PROBLEM REQUIREMENTS - For this exercise, write out the whole listing below exactly, omitting its images.

INFORMATION SUPPLIED -
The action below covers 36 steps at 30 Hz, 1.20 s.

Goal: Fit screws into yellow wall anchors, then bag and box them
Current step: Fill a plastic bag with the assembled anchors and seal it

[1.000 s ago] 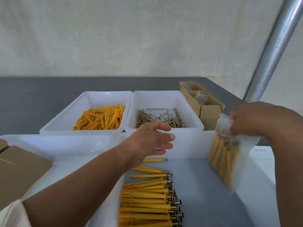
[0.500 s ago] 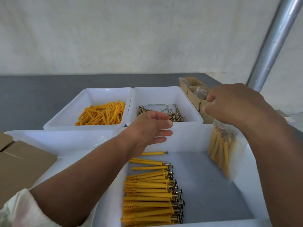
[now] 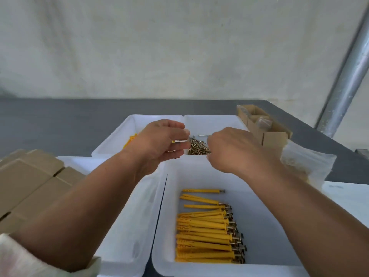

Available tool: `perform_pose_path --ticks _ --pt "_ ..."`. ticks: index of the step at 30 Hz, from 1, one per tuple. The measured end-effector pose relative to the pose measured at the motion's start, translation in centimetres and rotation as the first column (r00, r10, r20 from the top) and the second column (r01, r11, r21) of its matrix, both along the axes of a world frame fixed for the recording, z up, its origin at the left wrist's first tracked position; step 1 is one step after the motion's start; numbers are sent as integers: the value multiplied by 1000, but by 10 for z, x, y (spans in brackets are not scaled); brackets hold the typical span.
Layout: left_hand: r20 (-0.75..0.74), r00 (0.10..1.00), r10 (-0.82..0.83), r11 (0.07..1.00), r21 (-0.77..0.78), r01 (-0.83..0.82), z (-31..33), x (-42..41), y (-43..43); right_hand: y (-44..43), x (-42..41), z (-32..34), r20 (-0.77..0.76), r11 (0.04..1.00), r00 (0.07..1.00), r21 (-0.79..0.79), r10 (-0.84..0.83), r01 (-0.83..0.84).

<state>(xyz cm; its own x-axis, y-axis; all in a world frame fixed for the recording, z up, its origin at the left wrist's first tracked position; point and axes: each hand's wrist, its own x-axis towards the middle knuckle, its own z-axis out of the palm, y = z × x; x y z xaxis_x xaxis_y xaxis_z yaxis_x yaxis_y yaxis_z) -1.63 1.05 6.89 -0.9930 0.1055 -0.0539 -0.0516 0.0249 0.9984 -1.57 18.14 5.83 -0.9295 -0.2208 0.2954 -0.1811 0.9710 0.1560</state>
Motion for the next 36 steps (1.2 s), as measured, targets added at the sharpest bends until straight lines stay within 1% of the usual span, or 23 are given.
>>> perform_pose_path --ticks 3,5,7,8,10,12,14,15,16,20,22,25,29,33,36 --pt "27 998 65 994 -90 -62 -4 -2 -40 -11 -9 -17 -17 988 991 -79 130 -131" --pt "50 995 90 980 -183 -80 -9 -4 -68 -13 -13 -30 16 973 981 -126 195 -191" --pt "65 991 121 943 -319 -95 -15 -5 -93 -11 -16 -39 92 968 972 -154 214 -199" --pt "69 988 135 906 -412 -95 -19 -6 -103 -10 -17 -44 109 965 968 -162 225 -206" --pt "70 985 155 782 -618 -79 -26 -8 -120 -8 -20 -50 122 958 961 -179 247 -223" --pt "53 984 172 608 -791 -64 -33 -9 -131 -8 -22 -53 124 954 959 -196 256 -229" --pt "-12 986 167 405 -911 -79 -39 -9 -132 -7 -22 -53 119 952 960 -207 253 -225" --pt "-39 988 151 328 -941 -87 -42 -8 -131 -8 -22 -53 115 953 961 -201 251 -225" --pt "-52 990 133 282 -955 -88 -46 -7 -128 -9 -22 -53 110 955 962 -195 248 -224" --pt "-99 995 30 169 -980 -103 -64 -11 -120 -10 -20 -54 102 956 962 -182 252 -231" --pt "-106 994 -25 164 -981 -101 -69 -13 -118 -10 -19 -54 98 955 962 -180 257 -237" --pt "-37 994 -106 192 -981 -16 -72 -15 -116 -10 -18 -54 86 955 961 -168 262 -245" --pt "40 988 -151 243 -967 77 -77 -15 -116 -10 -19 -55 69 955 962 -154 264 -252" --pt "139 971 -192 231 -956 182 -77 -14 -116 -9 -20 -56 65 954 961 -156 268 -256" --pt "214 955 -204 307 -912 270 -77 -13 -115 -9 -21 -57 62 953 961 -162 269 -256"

RESULT BELOW -
The action below covers 36 steps at 30 Hz, 1.20 s.

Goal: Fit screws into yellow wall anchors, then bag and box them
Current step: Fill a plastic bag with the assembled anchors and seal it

[1.000 s ago] 
[0.500 s ago] 
[now] 

Available tool: `perform_pose_path --ticks _ --pt "_ ..."`. ticks: index of the step at 30 Hz, from 1, one per tuple. The measured end-effector pose relative to the pose measured at the motion's start, translation in centimetres and rotation as the first column (r00, r10, r20 from the top) and the second column (r01, r11, r21) of its matrix, both along the axes of a world frame fixed for the recording, z up, its origin at the left wrist's first tracked position; step 1 is one step after the motion's start; numbers are sent as integers: the value multiplied by 1000, but by 10 for z, x, y (spans in brackets are not scaled); brackets hold the typical span.
Layout: left_hand: r20 (-0.75..0.74), r00 (0.10..1.00), r10 (-0.82..0.83), r11 (0.07..1.00), r21 (-0.77..0.78), r01 (-0.83..0.82), z (-31..33), x (-42..41), y (-43..43); right_hand: y (-44..43), x (-42..41), z (-32..34), r20 (-0.77..0.76), r11 (0.04..1.00), r00 (0.07..1.00), r21 (-0.79..0.79), r10 (-0.84..0.83), r01 (-0.83..0.84).

<state>(xyz cm; its own x-axis, y-axis; all in a world frame fixed for the recording, z up, its origin at the left wrist's first tracked position; point and axes: each hand's wrist, its own x-axis towards the middle knuckle, its own z-axis out of the palm, y = z × x; x y z xaxis_x xaxis_y xaxis_z yaxis_x yaxis_y yaxis_z) -1.63 1.05 6.89 -0.9930 0.1055 -0.0539 -0.0516 0.0249 0.9984 -1.57 18.14 5.83 -0.9295 -0.2208 0.2954 -0.1811 0.9710 0.1560</state>
Motion for the next 36 steps (1.2 s), as measured, targets added at the sharpest bends until straight lines stay within 1% of the usual span, or 23 are given.
>>> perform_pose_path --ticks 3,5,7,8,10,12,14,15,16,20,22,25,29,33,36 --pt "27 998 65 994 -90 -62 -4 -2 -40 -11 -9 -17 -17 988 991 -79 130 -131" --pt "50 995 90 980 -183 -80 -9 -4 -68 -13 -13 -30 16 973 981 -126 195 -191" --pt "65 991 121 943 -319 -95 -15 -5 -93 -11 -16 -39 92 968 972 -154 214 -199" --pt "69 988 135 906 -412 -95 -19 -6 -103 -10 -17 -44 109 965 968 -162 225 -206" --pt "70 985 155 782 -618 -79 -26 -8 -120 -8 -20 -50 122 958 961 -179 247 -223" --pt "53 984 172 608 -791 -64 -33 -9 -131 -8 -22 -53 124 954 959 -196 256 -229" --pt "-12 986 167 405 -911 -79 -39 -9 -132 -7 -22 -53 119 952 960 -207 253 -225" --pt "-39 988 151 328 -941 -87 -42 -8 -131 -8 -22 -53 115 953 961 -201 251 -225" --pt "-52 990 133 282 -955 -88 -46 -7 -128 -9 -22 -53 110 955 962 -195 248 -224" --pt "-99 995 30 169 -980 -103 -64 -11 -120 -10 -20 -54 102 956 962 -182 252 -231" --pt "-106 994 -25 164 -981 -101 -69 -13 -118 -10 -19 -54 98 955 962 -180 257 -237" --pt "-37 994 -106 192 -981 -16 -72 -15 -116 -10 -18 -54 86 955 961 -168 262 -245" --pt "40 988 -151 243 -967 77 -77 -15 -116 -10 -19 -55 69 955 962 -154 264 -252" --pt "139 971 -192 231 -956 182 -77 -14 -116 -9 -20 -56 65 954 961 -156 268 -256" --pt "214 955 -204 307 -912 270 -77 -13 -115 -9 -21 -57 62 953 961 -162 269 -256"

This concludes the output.